La sua curiosità, il suo spirito d’osservazione, sostenuti da solide basi culturali, hanno dato origine alle famose Lettere che via via ha spedito a personaggi noti del suo tempo (il cardinale Ferdinando de’ Medici, il granduca Francesco I di Toscana) e ai molti amici e accademici di Firenze; lettere che dall’India, sua meta definitiva, hanno mostrato come fosse avido di imparare, assimilare e condividere le culture dei popoli che ha incontrato.   

India, ultimo viaggio

La decisione di Filippo Sassetti di lasciare Lisbona e partire per l’India è alla fine motivata dal fatto che la famiglia Capponi per la quale commerciava, decide di chiudere le varie sedi che aveva per l’aumentata concorrenza di altri mercati iberici.

Lui avrebbe voluto far ritorno a Firenze, ma le condizioni finanziarie del fratello continuavano ad essere precarie; trova quindi un accordo col mercante portoghese Giovambattista Rovellasco che ha ottenuto in appalto dal re di Spagna la fornitura di pepe e spezie; il Sassetti venderà in India le merci portoghesi e acquisterà in quel paese le spezie da inviare a Lisbona.

Il 9 novembre del 1583 parte con destinazione Cochin, nel Malabar, con i compagni Giovanni Buondelmonti e Orazio Neretti.
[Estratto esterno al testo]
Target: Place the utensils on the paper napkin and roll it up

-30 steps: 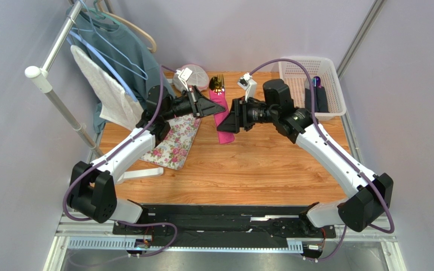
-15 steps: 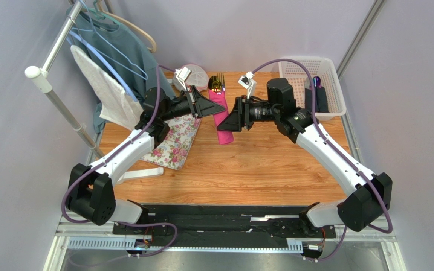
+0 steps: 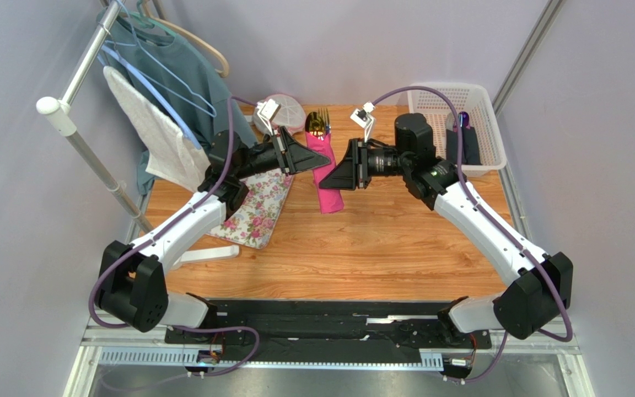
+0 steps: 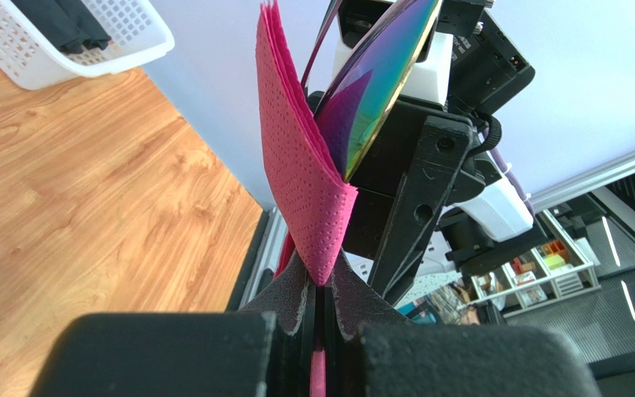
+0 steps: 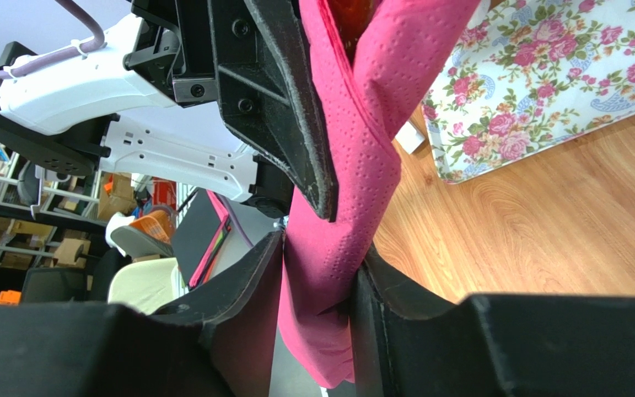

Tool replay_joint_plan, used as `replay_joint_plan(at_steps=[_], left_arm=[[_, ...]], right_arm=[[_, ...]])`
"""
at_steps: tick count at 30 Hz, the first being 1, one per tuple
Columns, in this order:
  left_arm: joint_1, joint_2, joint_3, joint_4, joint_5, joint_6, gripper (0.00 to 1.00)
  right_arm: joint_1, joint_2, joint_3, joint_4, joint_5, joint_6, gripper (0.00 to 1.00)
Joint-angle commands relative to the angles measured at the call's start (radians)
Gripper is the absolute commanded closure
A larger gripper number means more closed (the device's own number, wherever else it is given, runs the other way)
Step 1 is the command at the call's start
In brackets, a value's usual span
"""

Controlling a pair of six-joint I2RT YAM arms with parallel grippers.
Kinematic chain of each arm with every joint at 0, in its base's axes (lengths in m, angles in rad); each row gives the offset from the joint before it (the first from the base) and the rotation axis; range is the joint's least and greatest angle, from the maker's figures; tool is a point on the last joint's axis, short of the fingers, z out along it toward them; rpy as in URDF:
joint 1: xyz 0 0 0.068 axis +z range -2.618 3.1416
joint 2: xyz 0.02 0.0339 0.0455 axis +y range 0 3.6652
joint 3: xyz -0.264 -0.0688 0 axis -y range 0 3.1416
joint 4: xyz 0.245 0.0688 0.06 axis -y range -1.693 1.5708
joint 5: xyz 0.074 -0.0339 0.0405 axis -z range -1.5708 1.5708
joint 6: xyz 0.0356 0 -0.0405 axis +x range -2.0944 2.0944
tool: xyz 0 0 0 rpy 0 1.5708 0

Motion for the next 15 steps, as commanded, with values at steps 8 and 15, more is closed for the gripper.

Qui giunto, dà vita a un pendolarismo operativo tra Cochin e Goa e nota che dalle navi che arrivano dal Portogallo le persone che sbarcano sono “…ogni anno duemilacinquecento o tremila uomini e fanciulli della più perduta gente che vi sia; gettansene al mare la quarta e la terza parte e talvolta la metà; gli altri che giungono vivi sono posti in terra: viene la morte o la furfanteria e li raccoglie tutti e per la maggiore parte fanno la mala fine…”.

Non è questa la sorte toccata a questo notevole personaggio di viaggiatore particolare, che ai doveri del mercante univa i piaceri dello studioso. Sassetti è stato tra i primi europei a studiare il sanscrito, l’antica lingua indiana, intuendone le similitudini che l’affiancavano agli idiomi d’Europa. Il 3 settembre del 1588, all’età di soli 48 anni, muore per malattia a Goa.